__EXERCISE OBJECTIVE__.
In the reply, include exactly the lines of the entries below from the first to the line with "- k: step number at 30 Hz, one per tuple", that line included.

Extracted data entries

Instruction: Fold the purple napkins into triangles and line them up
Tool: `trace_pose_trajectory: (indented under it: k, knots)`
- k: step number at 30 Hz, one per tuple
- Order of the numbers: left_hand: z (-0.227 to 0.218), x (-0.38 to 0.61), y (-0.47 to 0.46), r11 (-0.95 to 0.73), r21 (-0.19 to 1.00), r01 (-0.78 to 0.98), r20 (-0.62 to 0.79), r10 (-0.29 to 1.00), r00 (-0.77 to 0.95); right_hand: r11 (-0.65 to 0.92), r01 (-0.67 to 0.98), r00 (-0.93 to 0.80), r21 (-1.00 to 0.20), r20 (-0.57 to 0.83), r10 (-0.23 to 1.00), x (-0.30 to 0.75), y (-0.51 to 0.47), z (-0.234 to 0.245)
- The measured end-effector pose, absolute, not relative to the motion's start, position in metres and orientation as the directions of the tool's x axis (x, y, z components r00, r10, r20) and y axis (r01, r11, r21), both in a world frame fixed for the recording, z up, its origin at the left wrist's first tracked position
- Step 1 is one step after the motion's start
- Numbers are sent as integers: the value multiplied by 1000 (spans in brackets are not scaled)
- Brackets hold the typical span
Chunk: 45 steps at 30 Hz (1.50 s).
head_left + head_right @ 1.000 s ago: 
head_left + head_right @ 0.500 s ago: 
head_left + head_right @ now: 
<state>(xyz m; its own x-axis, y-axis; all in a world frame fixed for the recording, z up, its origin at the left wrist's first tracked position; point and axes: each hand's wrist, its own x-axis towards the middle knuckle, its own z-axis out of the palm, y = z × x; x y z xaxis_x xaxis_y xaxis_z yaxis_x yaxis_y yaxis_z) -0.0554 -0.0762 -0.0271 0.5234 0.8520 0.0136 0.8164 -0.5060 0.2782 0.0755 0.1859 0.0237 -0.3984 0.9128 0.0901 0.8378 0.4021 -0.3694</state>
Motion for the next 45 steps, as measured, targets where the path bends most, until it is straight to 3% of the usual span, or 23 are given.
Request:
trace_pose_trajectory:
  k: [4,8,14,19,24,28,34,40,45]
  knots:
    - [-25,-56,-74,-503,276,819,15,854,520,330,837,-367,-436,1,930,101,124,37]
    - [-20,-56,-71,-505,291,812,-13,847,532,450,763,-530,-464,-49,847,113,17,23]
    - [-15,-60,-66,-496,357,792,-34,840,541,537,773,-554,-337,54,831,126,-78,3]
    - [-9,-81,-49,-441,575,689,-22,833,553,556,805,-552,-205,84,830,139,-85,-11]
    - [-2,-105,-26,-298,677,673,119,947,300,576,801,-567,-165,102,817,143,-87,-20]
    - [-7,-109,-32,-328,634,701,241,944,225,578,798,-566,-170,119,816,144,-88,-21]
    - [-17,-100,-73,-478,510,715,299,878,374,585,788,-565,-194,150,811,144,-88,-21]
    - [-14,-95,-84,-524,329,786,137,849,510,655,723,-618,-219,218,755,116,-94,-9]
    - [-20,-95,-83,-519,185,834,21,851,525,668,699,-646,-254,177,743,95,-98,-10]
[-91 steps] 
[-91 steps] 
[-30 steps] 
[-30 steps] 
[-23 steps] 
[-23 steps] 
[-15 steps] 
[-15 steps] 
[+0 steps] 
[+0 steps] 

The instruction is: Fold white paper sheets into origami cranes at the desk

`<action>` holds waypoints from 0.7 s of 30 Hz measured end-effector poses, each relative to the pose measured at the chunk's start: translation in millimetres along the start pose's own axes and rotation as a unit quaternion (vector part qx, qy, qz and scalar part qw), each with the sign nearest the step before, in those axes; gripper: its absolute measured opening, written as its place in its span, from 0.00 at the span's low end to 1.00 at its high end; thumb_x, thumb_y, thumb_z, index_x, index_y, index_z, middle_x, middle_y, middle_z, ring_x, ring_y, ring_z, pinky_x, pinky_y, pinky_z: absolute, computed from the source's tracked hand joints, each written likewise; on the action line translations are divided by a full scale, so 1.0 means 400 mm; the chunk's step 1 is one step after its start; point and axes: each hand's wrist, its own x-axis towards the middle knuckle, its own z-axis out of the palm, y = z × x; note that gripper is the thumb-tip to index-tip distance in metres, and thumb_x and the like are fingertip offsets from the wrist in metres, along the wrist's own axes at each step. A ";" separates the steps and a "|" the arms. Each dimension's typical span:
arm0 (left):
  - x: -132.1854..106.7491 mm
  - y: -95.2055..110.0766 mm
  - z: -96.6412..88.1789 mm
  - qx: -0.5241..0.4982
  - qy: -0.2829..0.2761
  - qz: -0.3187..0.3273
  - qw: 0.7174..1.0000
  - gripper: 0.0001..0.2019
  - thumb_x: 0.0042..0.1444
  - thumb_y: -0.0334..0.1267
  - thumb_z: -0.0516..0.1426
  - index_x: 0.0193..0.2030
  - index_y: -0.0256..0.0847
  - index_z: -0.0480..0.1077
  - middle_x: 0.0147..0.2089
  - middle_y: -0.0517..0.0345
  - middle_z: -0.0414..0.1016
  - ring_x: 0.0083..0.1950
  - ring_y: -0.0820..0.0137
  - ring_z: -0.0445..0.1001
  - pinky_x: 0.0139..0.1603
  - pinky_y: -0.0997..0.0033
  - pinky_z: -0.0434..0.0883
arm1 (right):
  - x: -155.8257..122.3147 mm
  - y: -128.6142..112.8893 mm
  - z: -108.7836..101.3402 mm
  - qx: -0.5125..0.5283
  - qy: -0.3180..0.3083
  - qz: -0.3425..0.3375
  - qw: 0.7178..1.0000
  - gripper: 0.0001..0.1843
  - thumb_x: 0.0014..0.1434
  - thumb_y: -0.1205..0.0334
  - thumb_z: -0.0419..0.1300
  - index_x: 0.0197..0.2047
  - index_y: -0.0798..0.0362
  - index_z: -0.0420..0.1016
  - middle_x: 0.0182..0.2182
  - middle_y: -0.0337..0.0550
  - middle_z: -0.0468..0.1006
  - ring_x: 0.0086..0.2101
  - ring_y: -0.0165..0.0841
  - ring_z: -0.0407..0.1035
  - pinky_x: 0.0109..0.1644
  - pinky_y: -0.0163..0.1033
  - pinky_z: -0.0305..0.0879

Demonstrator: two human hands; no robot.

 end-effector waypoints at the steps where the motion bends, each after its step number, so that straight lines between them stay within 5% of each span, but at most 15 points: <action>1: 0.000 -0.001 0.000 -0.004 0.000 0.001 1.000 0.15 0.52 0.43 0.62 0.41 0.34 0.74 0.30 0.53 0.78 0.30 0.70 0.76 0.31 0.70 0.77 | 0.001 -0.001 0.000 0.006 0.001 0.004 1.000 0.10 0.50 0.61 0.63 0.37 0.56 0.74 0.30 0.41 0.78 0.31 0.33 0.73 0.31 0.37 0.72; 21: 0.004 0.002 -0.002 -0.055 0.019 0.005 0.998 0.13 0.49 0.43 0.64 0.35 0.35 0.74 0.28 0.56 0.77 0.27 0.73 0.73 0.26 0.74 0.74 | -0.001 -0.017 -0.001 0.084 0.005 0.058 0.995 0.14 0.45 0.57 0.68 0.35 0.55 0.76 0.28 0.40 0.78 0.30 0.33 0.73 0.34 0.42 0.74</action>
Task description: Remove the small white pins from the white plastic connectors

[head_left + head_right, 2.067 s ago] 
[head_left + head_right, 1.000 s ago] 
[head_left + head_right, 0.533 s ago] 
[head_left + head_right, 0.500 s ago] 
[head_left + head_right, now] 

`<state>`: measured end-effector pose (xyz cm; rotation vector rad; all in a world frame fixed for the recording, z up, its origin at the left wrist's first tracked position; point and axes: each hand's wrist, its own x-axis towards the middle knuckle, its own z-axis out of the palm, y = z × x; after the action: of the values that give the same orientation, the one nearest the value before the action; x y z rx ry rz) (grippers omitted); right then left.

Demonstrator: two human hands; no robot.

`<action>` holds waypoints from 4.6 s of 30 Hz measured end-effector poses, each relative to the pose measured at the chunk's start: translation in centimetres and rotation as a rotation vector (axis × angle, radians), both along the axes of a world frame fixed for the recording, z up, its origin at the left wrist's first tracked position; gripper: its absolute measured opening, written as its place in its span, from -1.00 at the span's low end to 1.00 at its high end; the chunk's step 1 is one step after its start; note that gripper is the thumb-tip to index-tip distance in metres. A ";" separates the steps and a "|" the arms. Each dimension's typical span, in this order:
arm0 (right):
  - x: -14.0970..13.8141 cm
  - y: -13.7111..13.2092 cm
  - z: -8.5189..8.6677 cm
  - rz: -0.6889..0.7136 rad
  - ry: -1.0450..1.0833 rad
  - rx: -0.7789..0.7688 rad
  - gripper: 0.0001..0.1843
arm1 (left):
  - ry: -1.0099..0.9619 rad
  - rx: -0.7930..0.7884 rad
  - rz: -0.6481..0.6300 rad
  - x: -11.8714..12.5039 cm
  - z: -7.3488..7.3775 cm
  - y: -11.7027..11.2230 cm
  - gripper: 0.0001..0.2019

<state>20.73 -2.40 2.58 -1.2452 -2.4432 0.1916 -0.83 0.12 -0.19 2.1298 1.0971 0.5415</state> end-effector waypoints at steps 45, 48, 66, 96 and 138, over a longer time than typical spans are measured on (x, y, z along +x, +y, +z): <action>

__THE COMPLETED TASK__.
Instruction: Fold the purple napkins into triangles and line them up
Tool: `trace_pose_trajectory: (indented under it: k, knots)`
- k: step number at 30 Hz, one per tuple

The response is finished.